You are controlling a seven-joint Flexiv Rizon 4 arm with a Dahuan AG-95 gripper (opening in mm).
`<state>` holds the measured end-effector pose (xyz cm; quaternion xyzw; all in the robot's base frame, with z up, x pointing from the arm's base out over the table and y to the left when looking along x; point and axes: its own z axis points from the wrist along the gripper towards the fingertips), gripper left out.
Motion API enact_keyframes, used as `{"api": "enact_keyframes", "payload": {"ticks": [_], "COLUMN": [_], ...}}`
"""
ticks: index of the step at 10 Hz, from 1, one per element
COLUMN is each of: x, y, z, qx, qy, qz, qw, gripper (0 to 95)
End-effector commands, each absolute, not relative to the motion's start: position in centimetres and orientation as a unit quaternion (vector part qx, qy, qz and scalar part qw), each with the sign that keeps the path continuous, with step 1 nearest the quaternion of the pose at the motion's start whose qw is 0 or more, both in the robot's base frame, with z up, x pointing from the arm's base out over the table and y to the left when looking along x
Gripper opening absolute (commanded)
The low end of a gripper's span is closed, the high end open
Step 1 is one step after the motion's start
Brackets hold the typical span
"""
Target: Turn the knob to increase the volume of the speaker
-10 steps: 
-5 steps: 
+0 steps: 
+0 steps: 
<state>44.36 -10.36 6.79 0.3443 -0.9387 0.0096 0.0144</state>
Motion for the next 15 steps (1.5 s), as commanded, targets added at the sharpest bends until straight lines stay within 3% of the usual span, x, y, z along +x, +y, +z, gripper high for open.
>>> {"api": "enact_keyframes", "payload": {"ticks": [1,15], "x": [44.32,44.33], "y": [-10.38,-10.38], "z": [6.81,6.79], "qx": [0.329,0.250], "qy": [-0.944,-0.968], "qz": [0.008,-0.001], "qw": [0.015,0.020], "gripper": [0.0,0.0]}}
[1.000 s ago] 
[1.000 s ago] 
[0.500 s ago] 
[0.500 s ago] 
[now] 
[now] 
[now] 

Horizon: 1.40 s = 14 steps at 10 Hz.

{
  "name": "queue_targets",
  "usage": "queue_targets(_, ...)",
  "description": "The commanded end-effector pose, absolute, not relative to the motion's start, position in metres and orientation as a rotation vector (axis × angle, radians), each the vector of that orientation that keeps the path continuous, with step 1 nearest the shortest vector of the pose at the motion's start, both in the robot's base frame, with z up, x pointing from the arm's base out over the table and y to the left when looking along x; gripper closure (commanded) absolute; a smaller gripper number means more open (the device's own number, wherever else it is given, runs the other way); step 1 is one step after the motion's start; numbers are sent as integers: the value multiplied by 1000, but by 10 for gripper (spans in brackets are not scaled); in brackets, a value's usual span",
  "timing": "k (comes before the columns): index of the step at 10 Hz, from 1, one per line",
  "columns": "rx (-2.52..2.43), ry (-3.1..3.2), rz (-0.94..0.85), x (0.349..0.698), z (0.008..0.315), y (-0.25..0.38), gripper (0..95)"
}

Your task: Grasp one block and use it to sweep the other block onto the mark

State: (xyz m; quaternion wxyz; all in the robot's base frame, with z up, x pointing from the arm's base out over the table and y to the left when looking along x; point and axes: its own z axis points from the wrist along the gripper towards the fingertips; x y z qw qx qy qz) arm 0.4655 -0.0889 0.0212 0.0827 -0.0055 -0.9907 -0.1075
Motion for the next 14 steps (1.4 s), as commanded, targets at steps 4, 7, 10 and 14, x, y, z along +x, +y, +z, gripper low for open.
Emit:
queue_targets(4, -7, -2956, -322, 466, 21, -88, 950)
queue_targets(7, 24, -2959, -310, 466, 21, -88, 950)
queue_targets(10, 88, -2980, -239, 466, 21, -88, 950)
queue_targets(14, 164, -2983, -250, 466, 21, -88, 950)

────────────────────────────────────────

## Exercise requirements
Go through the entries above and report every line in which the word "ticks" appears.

## Solution for this problem
Motion API enact_keyframes, used as `{"api": "enact_keyframes", "payload": {"ticks": [_], "COLUMN": [_], ...}}`
ticks: index of the step at 10 Hz, from 1, one per element
>>> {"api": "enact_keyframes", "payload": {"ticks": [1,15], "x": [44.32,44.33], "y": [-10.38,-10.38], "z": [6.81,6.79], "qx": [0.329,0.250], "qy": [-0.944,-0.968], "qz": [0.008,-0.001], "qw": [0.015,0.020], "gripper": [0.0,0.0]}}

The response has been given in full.